## YOUR ASSIGNMENT
Pictures excluded, please retype exactly the lines from the start of the data through the line that contains "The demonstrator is", both ends kept, and nothing beyond them.

── EXTRACTED MATERIAL

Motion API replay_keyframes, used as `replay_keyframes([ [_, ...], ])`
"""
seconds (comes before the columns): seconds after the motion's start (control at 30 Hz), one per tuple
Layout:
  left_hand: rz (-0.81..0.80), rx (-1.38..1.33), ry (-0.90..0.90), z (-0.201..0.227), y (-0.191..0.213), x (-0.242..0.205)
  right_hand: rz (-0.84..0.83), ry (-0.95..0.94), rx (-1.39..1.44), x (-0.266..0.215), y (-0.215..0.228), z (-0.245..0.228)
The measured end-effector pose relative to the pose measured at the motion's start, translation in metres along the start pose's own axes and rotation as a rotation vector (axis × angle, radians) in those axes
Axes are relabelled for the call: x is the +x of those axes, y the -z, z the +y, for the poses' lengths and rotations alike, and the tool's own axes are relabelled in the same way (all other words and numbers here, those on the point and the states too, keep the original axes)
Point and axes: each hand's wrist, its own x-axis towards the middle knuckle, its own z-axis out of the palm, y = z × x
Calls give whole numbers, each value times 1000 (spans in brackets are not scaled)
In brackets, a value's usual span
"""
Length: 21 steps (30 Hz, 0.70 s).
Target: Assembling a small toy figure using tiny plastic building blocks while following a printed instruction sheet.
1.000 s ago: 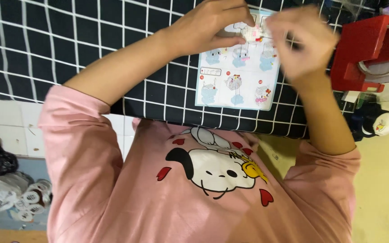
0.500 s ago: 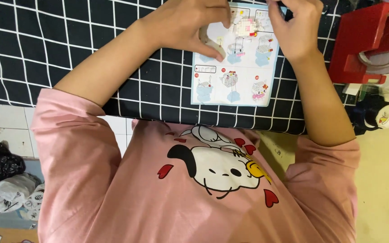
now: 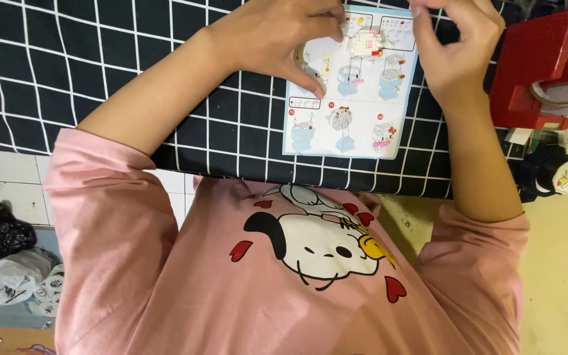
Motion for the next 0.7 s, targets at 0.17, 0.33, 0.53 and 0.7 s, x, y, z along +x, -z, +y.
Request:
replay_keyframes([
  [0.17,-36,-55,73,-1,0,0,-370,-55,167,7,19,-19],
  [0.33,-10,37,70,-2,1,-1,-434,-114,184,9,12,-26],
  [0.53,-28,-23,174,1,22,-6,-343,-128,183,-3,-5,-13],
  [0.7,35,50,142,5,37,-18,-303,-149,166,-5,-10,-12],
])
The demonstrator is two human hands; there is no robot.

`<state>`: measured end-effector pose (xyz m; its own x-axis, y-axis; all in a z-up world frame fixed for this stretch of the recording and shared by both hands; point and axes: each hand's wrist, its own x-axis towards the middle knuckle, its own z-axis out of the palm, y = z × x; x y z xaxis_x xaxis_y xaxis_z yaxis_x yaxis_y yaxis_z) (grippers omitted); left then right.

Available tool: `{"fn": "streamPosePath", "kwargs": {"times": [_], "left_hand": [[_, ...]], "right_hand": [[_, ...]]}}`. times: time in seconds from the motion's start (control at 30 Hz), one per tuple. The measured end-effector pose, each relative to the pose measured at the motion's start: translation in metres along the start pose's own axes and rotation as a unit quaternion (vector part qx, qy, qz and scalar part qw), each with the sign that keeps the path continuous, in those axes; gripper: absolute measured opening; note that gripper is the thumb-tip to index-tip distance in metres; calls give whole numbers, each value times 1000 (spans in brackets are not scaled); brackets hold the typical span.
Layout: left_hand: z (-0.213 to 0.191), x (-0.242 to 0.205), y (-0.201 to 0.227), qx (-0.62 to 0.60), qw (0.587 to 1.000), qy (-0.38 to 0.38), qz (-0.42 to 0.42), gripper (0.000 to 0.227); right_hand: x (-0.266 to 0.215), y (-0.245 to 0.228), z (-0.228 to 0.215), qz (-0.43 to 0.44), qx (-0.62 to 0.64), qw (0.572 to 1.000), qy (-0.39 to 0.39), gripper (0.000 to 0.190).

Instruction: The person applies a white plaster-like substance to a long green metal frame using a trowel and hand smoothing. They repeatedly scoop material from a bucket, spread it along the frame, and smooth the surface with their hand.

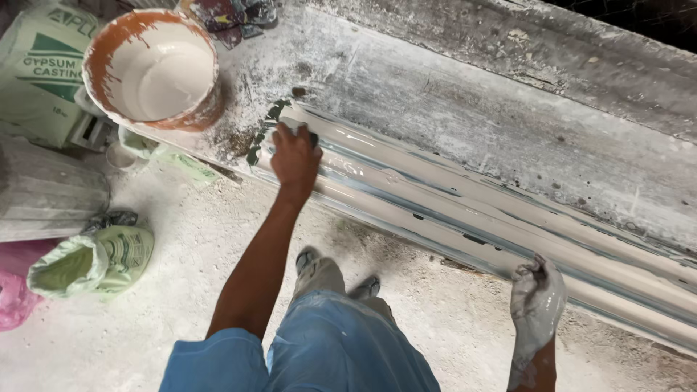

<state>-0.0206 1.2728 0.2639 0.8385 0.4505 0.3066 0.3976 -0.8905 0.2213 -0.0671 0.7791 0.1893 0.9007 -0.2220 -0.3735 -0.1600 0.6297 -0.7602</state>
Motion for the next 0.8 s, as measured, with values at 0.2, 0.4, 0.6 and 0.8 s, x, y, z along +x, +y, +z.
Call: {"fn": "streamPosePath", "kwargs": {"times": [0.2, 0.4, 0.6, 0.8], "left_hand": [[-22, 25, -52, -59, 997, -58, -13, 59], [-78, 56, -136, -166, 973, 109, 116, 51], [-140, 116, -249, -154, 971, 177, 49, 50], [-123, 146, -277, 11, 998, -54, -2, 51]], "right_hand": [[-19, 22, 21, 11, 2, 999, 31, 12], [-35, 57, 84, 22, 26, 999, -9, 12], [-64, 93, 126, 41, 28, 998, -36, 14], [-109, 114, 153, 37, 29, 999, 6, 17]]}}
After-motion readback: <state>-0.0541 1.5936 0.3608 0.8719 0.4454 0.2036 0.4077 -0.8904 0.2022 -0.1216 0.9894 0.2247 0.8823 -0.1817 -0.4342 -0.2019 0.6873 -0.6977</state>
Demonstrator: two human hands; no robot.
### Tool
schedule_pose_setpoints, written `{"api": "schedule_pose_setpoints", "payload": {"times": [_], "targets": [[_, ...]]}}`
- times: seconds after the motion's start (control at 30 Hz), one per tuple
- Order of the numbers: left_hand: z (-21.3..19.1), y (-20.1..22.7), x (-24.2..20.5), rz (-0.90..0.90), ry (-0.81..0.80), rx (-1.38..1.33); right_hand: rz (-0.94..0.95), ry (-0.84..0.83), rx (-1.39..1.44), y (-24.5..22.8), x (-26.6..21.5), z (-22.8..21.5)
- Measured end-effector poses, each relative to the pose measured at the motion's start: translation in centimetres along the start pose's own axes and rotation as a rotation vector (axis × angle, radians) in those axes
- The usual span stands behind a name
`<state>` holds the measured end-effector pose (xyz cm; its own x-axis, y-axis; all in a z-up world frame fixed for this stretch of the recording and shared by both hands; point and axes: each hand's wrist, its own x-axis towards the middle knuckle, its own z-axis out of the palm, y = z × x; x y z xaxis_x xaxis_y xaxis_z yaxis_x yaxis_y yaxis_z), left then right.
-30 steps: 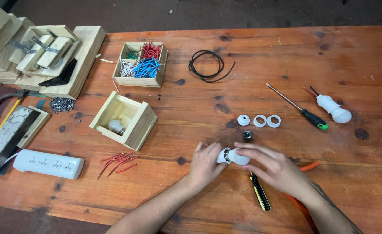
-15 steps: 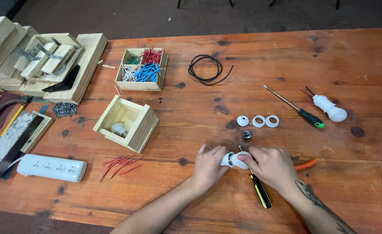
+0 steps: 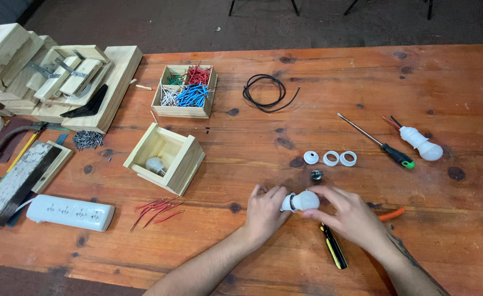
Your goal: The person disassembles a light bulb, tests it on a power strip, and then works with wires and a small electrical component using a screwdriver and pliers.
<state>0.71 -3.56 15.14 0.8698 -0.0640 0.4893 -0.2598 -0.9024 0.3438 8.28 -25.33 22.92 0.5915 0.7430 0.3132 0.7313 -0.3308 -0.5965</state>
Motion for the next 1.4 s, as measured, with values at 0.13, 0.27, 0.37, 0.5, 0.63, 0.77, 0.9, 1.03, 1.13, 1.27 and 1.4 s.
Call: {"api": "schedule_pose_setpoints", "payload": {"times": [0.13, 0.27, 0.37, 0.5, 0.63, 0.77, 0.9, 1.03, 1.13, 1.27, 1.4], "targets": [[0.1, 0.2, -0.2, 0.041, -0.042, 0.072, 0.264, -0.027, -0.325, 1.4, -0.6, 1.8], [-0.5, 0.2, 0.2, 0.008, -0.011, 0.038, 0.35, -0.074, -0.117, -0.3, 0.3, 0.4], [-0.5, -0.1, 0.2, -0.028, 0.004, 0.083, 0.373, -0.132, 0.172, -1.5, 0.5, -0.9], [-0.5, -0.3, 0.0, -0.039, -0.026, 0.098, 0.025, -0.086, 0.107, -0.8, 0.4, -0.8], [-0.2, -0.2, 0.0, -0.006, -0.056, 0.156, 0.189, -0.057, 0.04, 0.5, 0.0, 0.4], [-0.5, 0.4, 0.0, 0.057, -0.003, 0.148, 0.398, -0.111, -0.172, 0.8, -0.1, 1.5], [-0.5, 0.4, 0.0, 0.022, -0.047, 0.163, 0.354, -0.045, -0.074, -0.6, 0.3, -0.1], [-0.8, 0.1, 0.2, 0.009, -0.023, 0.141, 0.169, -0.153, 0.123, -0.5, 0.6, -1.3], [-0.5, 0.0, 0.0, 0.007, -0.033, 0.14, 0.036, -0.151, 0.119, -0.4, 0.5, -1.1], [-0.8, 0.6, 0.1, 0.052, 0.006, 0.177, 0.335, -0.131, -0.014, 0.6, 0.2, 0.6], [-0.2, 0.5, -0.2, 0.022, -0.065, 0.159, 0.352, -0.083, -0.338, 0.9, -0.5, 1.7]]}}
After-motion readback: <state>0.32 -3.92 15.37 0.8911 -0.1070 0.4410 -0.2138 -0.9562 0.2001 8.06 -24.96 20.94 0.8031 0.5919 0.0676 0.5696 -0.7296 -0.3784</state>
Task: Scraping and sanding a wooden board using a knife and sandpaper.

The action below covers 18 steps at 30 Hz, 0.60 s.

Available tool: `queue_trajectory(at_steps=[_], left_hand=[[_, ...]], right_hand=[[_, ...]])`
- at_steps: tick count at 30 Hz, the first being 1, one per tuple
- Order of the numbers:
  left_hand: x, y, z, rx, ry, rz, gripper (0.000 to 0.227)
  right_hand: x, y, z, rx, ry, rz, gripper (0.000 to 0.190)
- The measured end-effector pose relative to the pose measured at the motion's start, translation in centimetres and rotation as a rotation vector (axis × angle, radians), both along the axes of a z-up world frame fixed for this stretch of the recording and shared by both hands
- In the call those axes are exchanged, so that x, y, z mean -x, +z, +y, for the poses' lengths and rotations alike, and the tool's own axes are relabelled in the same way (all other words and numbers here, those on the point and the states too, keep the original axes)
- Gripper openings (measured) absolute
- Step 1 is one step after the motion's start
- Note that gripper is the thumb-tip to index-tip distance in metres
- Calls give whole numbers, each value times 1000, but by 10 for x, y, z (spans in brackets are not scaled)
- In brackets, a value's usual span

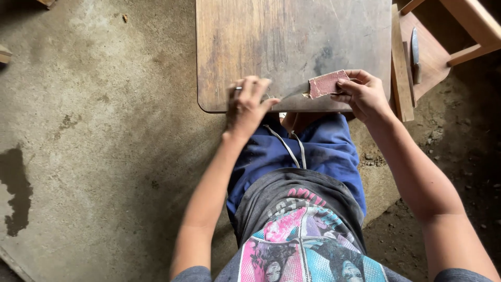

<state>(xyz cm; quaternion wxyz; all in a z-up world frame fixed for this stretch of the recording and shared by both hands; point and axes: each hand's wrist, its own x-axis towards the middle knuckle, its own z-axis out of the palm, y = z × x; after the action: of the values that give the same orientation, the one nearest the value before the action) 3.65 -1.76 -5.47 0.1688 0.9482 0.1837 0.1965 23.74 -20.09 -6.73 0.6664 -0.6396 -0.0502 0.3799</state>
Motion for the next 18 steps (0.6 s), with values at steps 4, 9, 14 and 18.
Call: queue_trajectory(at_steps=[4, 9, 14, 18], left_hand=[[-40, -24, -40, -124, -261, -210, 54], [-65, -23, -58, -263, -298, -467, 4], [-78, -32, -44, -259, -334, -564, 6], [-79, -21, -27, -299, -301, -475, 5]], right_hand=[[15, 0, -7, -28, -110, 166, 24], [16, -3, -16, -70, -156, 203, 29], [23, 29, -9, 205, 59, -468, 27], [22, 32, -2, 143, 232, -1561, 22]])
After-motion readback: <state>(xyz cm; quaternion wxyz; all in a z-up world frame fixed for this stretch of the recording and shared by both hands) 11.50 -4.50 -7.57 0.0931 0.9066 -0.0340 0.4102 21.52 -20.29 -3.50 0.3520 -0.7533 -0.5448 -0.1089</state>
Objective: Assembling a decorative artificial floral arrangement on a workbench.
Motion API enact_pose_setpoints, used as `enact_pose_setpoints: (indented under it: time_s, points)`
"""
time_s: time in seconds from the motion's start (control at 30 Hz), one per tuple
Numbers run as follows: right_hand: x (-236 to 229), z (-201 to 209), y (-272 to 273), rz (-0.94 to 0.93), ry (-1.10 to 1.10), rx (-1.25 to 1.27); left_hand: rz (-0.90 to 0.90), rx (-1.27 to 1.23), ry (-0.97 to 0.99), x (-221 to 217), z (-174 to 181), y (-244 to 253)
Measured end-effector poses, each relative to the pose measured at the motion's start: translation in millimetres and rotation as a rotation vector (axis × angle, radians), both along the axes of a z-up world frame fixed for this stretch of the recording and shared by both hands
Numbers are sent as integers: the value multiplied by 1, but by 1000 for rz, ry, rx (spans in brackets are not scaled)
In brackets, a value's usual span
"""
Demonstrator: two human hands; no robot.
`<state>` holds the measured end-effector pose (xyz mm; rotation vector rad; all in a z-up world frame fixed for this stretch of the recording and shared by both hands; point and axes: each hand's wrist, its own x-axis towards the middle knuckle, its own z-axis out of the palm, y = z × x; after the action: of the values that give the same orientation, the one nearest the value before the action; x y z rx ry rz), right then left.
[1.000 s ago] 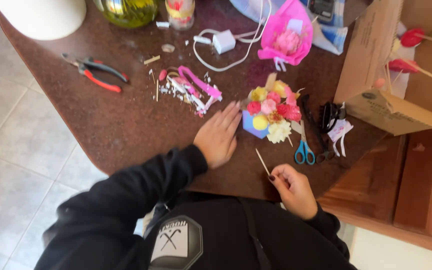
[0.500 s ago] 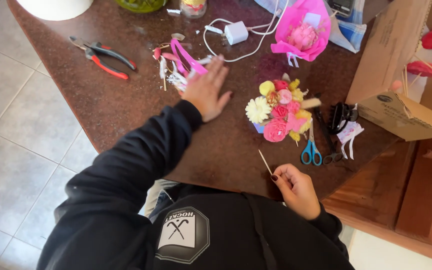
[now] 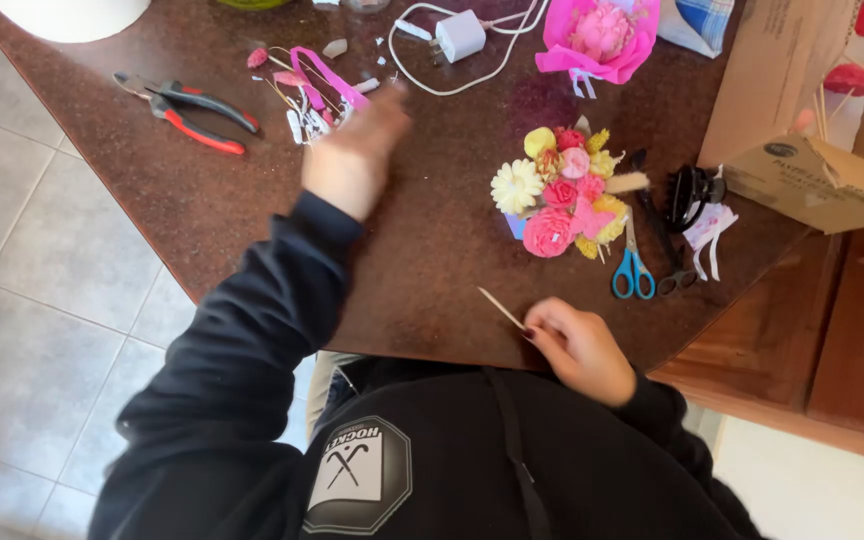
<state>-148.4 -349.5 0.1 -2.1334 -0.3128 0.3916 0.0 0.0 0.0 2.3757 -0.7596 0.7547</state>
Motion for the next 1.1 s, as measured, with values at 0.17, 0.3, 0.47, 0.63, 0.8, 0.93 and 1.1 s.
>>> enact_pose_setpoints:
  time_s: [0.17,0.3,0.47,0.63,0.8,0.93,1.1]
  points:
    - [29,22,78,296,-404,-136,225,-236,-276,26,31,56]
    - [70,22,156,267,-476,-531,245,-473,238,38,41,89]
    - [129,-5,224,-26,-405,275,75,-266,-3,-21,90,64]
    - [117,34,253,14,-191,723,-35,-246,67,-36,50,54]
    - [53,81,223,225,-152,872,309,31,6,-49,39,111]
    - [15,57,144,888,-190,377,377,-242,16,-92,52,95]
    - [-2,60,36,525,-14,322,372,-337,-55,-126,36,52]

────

## ANSWER SPACE
Motion API replay_keyframes, used as `replay_keyframes([ [_, ...], ])`
"""
seconds (comes before the columns): seconds after the motion's start (control at 30 Hz), one per tuple
Layout:
  left_hand: rz (-0.81..0.80), rx (-1.38..1.33), ry (-0.90..0.90), z (-0.201..0.227), y (-0.191..0.213), x (-0.242..0.205)
  right_hand: rz (-0.84..0.83), ry (-0.95..0.94), rx (-1.39..1.44), x (-0.266..0.215), y (-0.215..0.228), z (-0.245..0.228)
The measured end-effector pose relative to the pose measured at the motion's start, translation in metres along the start pose's own axes and rotation as a rotation vector (axis × angle, radians) in those axes
Axes are relabelled for the call: x is the +x of those axes, y the -z, z the +y, for the poses' lengths and rotations alike, and the tool's own axes are relabelled in the same way (all other words and numbers here, those on the point and the states too, keep the original axes)
Point and axes: each hand's wrist, its own x-axis towards the middle knuckle, its own z-axis out of the palm, y = z × x
Calls give whole numbers, each value times 1000 (spans in brackets are not scaled)
In brackets, a value's usual span
"""
Length: 21 steps (30 Hz, 0.70 s).
Target: Assembling a small toy figure using tiny plastic building blocks while following a printed instruction sheet.
1.000 s ago: 
0.500 s ago: 
now: 
Motion for the next 0.7 s, targets at 0.17, 0.33, 0.53 and 0.7 s, x, y, z along +x, -z, +y.
Request:
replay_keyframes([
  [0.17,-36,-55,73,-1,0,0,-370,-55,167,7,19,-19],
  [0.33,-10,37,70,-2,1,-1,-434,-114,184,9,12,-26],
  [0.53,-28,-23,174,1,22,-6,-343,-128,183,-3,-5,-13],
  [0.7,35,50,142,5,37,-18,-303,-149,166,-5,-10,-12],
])
The demonstrator is two human hands; there is no robot.

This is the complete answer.